Virginia won't release 71 emails about the icy nightmare on I-95

Posted at 6:42 PM, Feb 12, 2022
and last updated 2022-02-12 18:42:19-05

RICHMOND, Va. -- Randy Anderson drew on his patience when he spent roughly 30 hours stuck on Interstate 95 during an early January snowstorm.

"We were fortunate. It was not something I would ever want to repeat," Anderson said.

And, he's using it again now as he awaits an explanation from state leaders.

"The people of Virginia deserve answers," Anderson said.

While a multi-agency investigation is underway, the CBS 6 Problem Solvers submitted a Freedom of Information Act request to the Virginia Department of Emergency Management (VDEM) requesting all emails to and from their leadership at the time, Curtis Brown, related to the event.

VDEM replied with six emails and withheld 71 emails.

The agency stated those 71 emails were unavailable for release as they were being kept privileged as part of the [now former] Governor Ralph Northam's confidential working papers.

"Should we be surprised?" Anderson asked. "There is probably information in those 71 emails that they do not want the general public to know at this point."

In one released email, sent at 4:05 a.m. on Tuesday, January 4, roughly eight hours after Anderson was stranded, Brown said he was coordinating a call with state agencies to "identify unmet needs and resources required," and to decide if an "emergency declaration" was necessary.

APTOPIX Winter Weather Interstate Shutdown
Drivers wait for the traffic to be cleared as cars and trucks are stranded on sections of Interstate 95 Tuesday Jan. 4, 2022, in Carmel Church, Va. Close to 48 miles of the Interstate was closed due to ice and snow. (AP Photo/Steve Helber)

"It wouldn't have taken a whole lot of thought process to realize we've got an emergency on our hands at an earlier time," Anderson said.

But, no emails were shared related to the outcome of that call.

A State of Emergency was never issued.

"What did happen in that meeting?" Anderson asked. "I think that would be interesting to know."
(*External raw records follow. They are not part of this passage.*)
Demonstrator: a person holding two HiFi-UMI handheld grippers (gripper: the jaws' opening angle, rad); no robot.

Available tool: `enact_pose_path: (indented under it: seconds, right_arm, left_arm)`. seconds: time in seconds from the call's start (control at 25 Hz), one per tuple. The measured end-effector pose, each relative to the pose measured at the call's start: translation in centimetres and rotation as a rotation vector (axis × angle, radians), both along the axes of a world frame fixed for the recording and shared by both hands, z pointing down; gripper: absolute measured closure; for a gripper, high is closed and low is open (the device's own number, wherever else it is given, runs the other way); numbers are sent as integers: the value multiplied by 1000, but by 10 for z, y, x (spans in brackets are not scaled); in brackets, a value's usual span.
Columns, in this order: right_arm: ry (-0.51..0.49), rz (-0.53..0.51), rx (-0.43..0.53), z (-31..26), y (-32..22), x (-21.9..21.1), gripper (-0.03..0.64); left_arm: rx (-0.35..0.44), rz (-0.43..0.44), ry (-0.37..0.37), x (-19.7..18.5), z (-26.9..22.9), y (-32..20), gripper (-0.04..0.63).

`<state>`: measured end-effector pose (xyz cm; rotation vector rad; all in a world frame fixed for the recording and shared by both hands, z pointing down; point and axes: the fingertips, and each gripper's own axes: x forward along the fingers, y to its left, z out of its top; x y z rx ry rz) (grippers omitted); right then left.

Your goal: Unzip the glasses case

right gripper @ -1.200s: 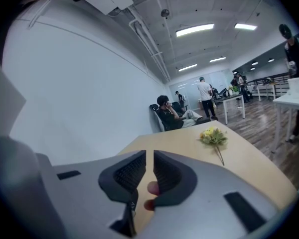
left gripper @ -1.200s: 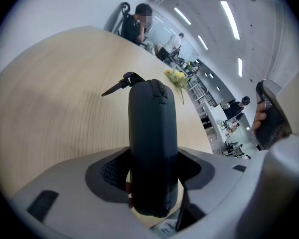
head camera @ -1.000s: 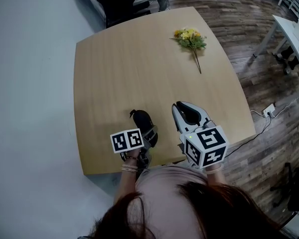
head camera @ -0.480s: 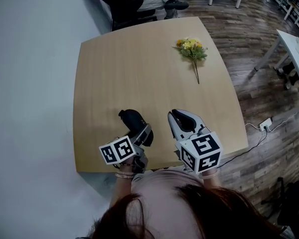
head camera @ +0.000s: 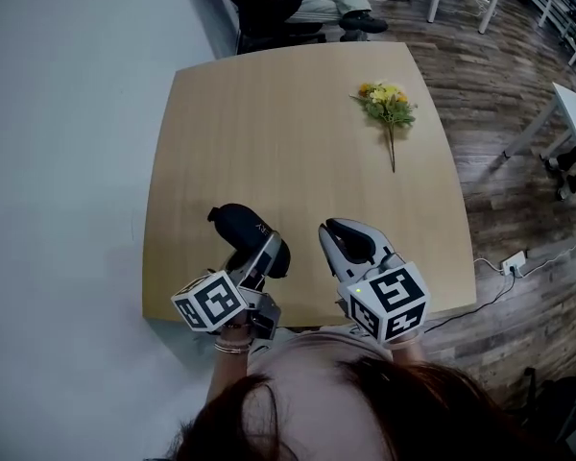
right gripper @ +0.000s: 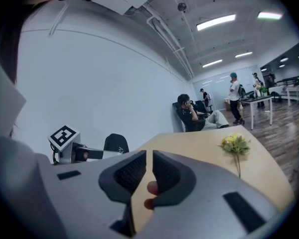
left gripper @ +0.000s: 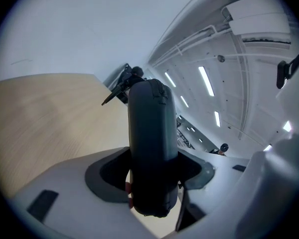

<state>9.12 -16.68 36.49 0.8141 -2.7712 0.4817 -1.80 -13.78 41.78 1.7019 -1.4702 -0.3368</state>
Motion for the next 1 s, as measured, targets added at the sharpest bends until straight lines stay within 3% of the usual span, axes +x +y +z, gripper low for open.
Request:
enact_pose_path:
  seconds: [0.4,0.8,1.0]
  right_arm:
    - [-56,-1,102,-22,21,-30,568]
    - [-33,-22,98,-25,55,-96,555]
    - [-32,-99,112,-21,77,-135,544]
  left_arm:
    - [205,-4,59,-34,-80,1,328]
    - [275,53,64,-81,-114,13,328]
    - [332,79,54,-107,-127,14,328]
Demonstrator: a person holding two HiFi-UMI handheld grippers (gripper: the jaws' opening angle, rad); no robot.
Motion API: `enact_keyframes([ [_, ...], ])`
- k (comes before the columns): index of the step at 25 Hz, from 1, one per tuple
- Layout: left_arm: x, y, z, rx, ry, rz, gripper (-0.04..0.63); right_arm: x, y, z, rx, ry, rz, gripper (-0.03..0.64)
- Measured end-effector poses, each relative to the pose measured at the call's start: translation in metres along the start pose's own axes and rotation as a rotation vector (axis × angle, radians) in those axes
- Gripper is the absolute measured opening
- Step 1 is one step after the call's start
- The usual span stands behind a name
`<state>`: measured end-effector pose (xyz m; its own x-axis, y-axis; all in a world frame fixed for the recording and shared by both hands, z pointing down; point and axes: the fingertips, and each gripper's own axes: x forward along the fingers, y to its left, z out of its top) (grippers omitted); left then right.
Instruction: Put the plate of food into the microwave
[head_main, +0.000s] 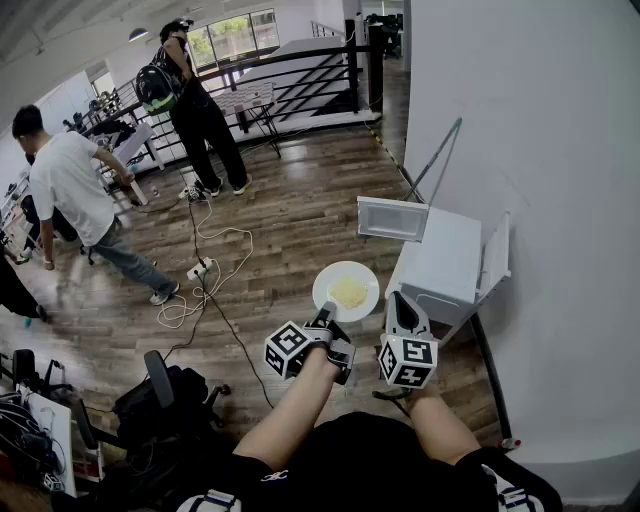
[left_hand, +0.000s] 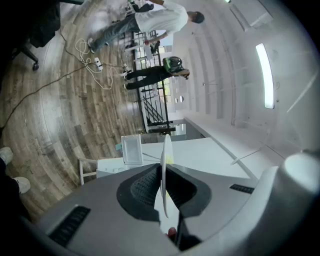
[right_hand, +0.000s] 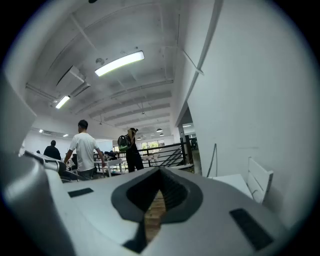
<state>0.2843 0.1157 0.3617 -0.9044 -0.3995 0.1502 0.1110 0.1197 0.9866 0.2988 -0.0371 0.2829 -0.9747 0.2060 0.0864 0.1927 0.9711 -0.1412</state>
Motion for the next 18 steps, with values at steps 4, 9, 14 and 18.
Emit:
enact_keyframes([
  [4,-0.004,0.008,0.010,-0.021,-0.002,0.014,0.018,0.005,0.010,-0.004,0.009,0.016,0.001,0.009],
  [9,-0.010,0.013,0.025,-0.033,0.000,0.004,0.018,0.010,0.028,-0.012,0.017,0.026,0.010,0.009],
  [14,-0.015,0.019,0.046,-0.049,0.004,0.001,0.018,0.019,0.050,-0.016,0.019,0.017,0.009,0.009],
  [18,-0.020,0.027,0.062,-0.066,0.013,0.002,0.018,0.029,0.068,-0.023,0.010,0.034,0.002,0.009],
])
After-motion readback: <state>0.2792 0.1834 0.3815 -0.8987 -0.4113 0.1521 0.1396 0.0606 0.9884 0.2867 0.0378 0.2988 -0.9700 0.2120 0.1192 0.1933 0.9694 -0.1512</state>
Bill Leighty, former Chief of Staff for Governors Tim Kaine and Mark Warner, said he's very familiar with the working papers exemption under Virginia FOIA law, and he has used it many times himself.

He said it exists for good reason.

"On the morning of the Virginia Tech shootings, we received FOIA requests for our emails within hours after the shooting started. The exemption is very much because when you're in the heat of the moment and you're trying to deal with the situation you can't be distracted by the FOIA requests themselves," Leighty said.
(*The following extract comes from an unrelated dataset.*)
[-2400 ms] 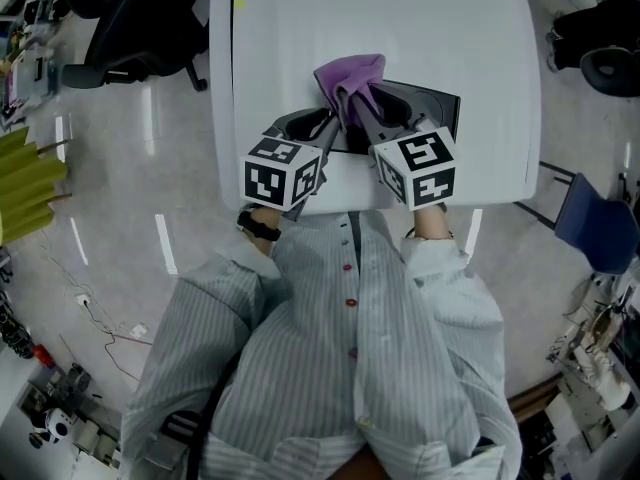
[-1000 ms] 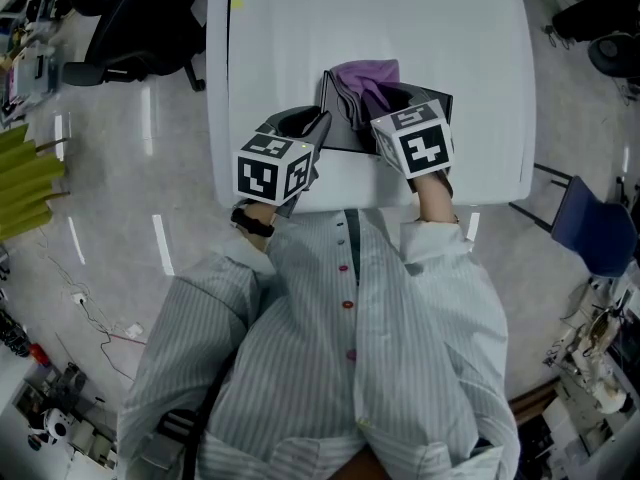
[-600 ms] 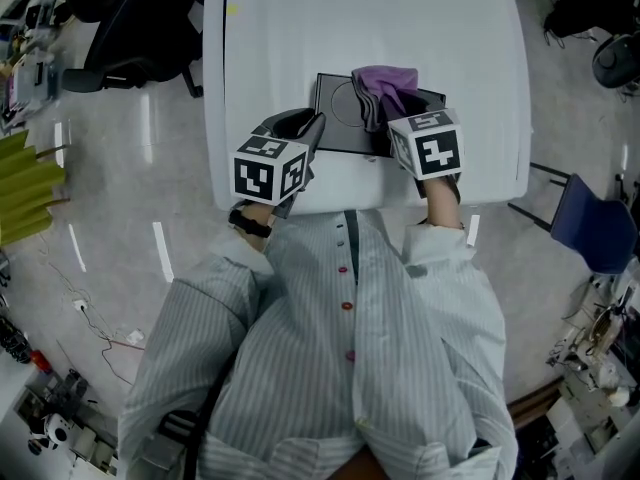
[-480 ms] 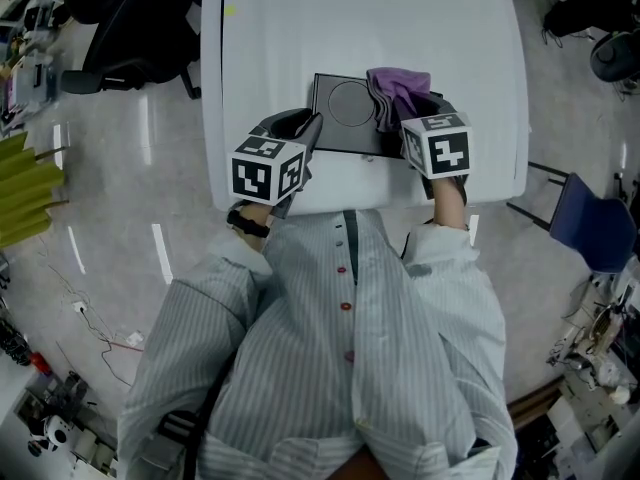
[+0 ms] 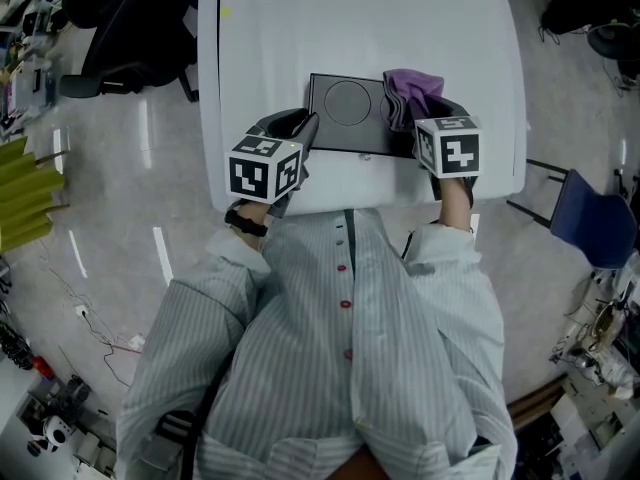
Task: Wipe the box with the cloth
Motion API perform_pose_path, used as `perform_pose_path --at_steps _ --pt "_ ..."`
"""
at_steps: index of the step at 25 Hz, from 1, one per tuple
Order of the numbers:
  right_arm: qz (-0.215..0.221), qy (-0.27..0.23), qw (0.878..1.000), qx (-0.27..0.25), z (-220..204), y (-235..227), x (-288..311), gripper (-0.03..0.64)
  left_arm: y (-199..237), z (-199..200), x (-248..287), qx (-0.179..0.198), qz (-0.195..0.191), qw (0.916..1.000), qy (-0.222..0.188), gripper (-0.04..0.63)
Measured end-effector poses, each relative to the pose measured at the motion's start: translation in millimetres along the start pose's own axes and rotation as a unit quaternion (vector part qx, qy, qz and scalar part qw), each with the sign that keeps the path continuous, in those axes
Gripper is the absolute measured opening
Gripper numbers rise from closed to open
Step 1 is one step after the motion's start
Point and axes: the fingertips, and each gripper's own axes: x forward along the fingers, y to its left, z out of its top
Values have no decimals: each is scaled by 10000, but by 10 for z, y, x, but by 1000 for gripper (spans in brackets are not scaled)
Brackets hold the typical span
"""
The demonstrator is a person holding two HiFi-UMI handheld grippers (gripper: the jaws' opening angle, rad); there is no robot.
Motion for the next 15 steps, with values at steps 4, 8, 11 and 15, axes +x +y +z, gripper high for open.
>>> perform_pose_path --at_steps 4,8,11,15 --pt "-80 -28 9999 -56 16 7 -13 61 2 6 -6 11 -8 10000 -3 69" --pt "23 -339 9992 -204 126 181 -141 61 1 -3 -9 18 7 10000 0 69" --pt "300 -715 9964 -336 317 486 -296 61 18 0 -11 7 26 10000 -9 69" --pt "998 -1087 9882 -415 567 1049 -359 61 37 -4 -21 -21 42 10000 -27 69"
In this case, he said the after-action report may be the reason why VDEM withheld 71 emails.

"We don't want to prejudice the investigation by releasing them and having stories written about them before the fact-finders reach their own conclusions," Leighty said.

However, Leighty believes the privilege is overused.
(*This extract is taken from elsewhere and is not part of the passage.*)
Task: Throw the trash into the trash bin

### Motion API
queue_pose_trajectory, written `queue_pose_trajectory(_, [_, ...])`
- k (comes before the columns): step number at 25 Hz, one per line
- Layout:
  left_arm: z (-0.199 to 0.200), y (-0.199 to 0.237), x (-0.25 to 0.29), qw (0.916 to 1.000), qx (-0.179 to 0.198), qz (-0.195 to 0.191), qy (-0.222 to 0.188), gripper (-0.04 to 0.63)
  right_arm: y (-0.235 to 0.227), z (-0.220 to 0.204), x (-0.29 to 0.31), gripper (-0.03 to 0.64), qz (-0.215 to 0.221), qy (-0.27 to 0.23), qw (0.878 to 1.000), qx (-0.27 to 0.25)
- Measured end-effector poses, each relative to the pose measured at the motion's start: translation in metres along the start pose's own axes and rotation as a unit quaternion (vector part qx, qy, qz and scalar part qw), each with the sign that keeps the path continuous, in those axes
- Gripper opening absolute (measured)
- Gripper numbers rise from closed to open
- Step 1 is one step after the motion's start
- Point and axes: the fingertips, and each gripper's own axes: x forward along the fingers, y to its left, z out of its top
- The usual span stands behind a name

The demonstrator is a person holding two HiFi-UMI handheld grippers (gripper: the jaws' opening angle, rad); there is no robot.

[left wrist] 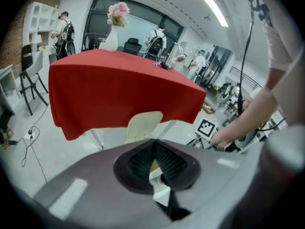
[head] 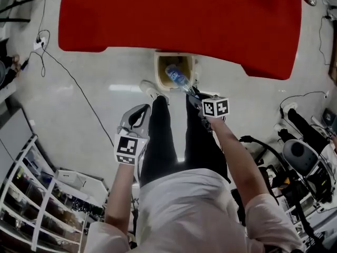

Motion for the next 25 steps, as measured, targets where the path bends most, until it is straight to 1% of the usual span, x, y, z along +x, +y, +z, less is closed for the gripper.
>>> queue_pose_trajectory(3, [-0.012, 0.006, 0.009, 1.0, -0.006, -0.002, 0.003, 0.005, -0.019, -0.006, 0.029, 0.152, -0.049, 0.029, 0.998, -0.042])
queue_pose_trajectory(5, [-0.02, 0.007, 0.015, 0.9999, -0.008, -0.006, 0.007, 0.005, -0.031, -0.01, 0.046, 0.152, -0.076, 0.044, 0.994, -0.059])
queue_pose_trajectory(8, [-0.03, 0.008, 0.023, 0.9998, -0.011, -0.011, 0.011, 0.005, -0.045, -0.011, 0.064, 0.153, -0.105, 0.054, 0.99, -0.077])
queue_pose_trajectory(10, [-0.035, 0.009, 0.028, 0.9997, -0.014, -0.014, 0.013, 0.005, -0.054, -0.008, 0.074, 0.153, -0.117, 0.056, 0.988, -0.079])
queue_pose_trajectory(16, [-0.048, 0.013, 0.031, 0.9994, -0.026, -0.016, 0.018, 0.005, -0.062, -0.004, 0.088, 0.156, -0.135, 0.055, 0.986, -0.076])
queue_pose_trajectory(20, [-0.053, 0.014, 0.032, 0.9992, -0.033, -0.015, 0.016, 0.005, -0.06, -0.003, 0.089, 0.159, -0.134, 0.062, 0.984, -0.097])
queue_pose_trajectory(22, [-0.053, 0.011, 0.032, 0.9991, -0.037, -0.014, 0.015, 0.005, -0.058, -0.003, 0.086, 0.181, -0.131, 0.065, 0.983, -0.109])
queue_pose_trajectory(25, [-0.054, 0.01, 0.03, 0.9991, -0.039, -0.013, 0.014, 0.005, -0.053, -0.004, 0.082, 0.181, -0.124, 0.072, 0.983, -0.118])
"The people have the right to see what happens in these decision-making situations, and I just believe there is too often the case that governors don't want to be second-guessed so they don't release this kind of stuff," Leighty said.

To that point, Megan Rhyne, who advocates for the public's right to access government records as the Executive Director of the Virginia Coalition for Open Government said withholding these records is a choice, not a mandate.

"The exemption, just like any exemption in the FOIA, is discretionary, which means they do not have to use it. They can, but they don't have to," Rhyne said.

The Virginia Coalition for Open Government has tried in the past to get the General Assembly to narrow this exemption down, but their attempts have been unsuccessful.

The exemption came up last week when reporters tried to FOIA emails sent to Governor Glenn Youngkin's education tip line "".

Youngkin's administration denied the request from WUSA stating the records were "being entirely withheld as working papers and correspondence of the Office of the Governor."

"It's confidential we do not report on anything from constituent services, it would be inappropriate to comment anything in the content, it would be like you were writing a letter to me and me disclosing it," Youngkin said.

But Rhyne told WUSA there are ways to provide information while protecting someone's identity.

"They can take the names of the callers out, they can take the names of the teachers who are praised or complained of, there are a number of different ways they can package the information they don't have to withhold it altogether," Rhyne said.